Sim, há uma concordância que é possível tributar quem obtém riquezas e um capital maior, porém quando analisamos com afinco, essas pessoas pagam altas cargas em suas empresas e os tributos que são cobrados individualmente, pois estas pessoas gastam e consomem no mercado. No Brasil, de 30% a 40% de impostos retornam para o PIB brasileiro. O problema não está na arrecadação por que arrecadamos muito e sim como é distribuído esse dinheiro, e a qualidade do serviço prestado com a arrecadação desse dinheiro.
Conclusões finais
Tributar dividendos não é nem de longe o motivo do buraco que se encontra o nosso país. Estônia e Letônia cobram bem menos impostos sobre as empresas que a gente, e ainda assim não tributam dividendos. Precisamos reduzir a carga tributária sobre vários setores, desde o pequeno empreendedor até o mais produtivo. Investidores avaliam uma ação pelo fluxo de caixa dela, se cobrarmos mais impostos e dividendos afetar o fluxo de caixa as empresas valerão menos, fora a baixa em efeito cascata de pequenos empresários e ações da bolsa de valores. Pode ser que enfrentaremos momentos inoportunos como o Joesley Day.
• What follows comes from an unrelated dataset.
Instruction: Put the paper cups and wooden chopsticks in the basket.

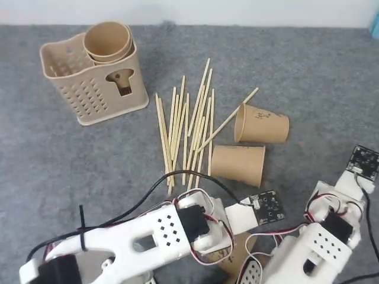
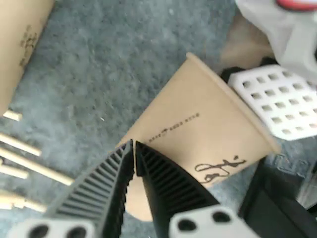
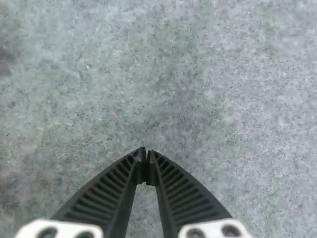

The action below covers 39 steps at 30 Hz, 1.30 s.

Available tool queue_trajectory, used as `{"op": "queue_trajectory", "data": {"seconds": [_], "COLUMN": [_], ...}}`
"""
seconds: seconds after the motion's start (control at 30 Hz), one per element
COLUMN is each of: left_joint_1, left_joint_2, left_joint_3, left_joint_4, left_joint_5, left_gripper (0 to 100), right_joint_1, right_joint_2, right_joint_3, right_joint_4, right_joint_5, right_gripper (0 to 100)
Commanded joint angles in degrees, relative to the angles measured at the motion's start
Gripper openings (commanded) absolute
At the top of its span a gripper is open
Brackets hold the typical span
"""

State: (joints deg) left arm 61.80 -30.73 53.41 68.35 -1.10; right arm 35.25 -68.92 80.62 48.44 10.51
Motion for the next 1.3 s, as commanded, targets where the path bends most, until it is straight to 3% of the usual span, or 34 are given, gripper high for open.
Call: {"op": "queue_trajectory", "data": {"seconds": [0.0, 0.2, 0.47, 0.67, 0.83, 0.93, 1.03, 1.17, 1.27], "left_joint_1": [-2.90, -18.90, -47.12, -55.30, -64.35, -72.79, -80.26, -88.88, -92.22], "left_joint_2": [1.14, 1.05, 0.97, 0.97, 0.97, 1.05, 1.05, 1.05, 1.49], "left_joint_3": [2.33, 4.44, -0.13, -7.60, -8.13, -6.64, -3.30, 2.24, 7.16], "left_joint_4": [-1.14, -1.14, -0.53, 6.42, 3.69, -0.97, -6.42, -15.56, -23.03], "left_joint_5": [0.70, -0.44, -11.87, -14.51, -14.42, -14.42, -14.42, -14.33, -14.33], "left_gripper": [1, 1, 1, 1, 1, 1, 1, 1, 1], "right_joint_1": [-0.22, -0.22, -0.22, -0.66, -4.35, -8.84, -12.53, -18.68, -27.30], "right_joint_2": [0.22, 0.22, 0.22, 0.22, 0.22, 0.22, 0.22, 0.22, 0.22], "right_joint_3": [-0.26, -0.26, -0.26, -0.62, -0.88, -3.78, -10.90, -24.09, -32.18], "right_joint_4": [-1.27, -1.01, -0.84, 0.66, 2.59, 4.18, 10.42, 23.78, 39.25], "right_joint_5": [-0.62, -0.62, -0.53, 1.05, 5.98, 12.75, 25.41, 40.53, 57.23], "right_gripper": [0.9, 0.9, 0.9, 0.9, 0.9, 1.0, 5.0, 16.2, 19.5]}}
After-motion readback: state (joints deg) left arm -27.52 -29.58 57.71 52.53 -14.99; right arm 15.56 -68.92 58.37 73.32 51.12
A princípio era um retorno em taxas de dividendos em 15%, hoje em dia estamos falando de 20%. Uma diminuição rasa de 5% na alíquota total sobre as empresas que pagaram 29%, padrão alto comparado aos Estados Unidos e países da Europa. A tabela de imposto de renda não é atualizada desde 2015. Os problemas que realmente afetam nossa economia estamos deixando de mão.
Para aqueles que defendem a taxação de dividendos sem uma equalização dos impostos, ou são pessoas leigas, ou, no mínimo, maldosas que não entendem o verdadeiro problema enfrentado pelo país. É desconfortável vir mais um tributo para as empresas, já que isentar dividendos foi uma via de mão dupla em optar por taxar mais. O Estado brasileiro deve se encarregar de desmistificar nosso sistema tributário, que por sinal é absurdo. Isso, e decidir o que será taxado, se cobraremos em lucro ou consumo.